The reply is a verbatim copy of the listing below with its images dropped.

+++++

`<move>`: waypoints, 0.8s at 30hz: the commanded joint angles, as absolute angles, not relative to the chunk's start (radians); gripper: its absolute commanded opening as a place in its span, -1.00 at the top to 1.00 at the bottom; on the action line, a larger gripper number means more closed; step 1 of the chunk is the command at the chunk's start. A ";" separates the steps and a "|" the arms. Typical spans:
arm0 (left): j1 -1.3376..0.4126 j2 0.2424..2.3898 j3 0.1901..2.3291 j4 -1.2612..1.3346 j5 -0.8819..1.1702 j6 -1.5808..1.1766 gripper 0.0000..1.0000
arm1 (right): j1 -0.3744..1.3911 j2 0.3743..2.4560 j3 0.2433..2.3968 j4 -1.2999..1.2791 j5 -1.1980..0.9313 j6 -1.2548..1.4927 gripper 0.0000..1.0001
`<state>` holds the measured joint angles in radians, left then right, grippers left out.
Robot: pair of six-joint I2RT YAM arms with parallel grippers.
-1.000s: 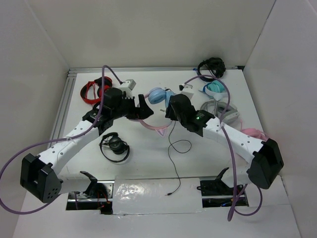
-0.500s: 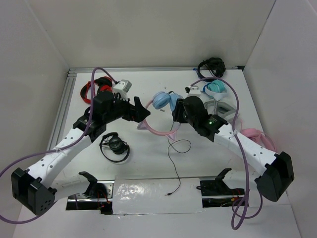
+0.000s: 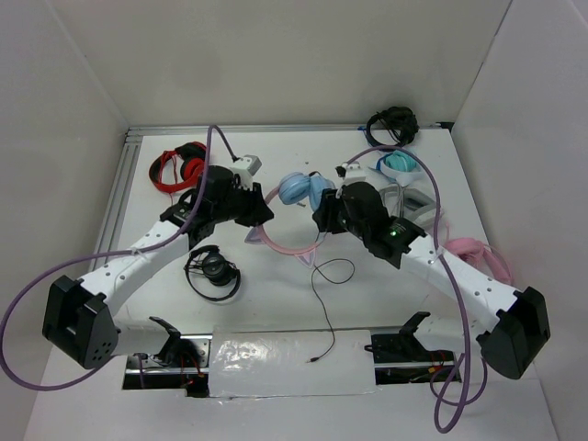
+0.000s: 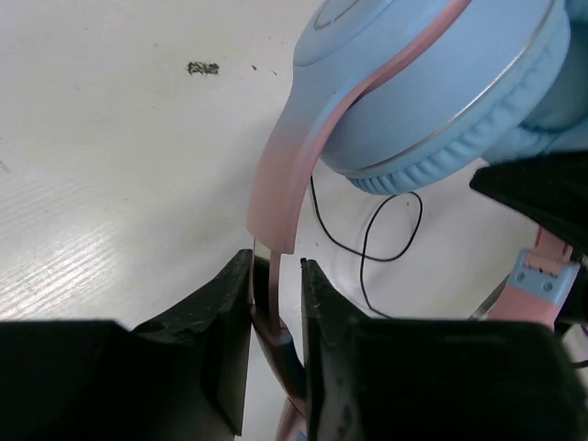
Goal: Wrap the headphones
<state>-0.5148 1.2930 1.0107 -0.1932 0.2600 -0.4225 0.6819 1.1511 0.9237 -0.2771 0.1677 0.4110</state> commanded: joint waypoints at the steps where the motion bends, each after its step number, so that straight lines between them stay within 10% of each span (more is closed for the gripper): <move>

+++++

### Your solution
`<move>`: waypoints, 0.8s at 30hz: the commanded joint angles, as absolute angles, not relative to the chunk's start (radians); gripper: its absolute commanded opening as a place in its span, -1.00 at the top to 1.00 at the bottom; on the action line, a larger gripper number means more closed; step 1 of the chunk is the command at the chunk's start. A ";" separates the steps and a "|" the arms. Typical spans:
arm0 (left): j1 -1.3376..0.4126 j2 0.2424..2.3898 j3 0.1901..2.3291 j4 -1.2612..1.3346 j5 -0.8819..1.1702 j6 -1.5808..1.1766 gripper 0.0000..1.0000
arm1 (right): j1 -0.3744..1.3911 j2 0.3743..2.4560 j3 0.2433..2.3968 j4 -1.2999..1.2791 j5 -1.1980..0.9313 j6 -1.2548..1.4927 gripper 0.0000..1.0001
`<state>` holds the measured joint angles in radians, left then right, grippers left out.
Robot: pair of six-joint I2RT YAM arms with parallel grippers.
-1.000s: 
-0.500s: 
+0.000s: 
+0.000s: 
Goal: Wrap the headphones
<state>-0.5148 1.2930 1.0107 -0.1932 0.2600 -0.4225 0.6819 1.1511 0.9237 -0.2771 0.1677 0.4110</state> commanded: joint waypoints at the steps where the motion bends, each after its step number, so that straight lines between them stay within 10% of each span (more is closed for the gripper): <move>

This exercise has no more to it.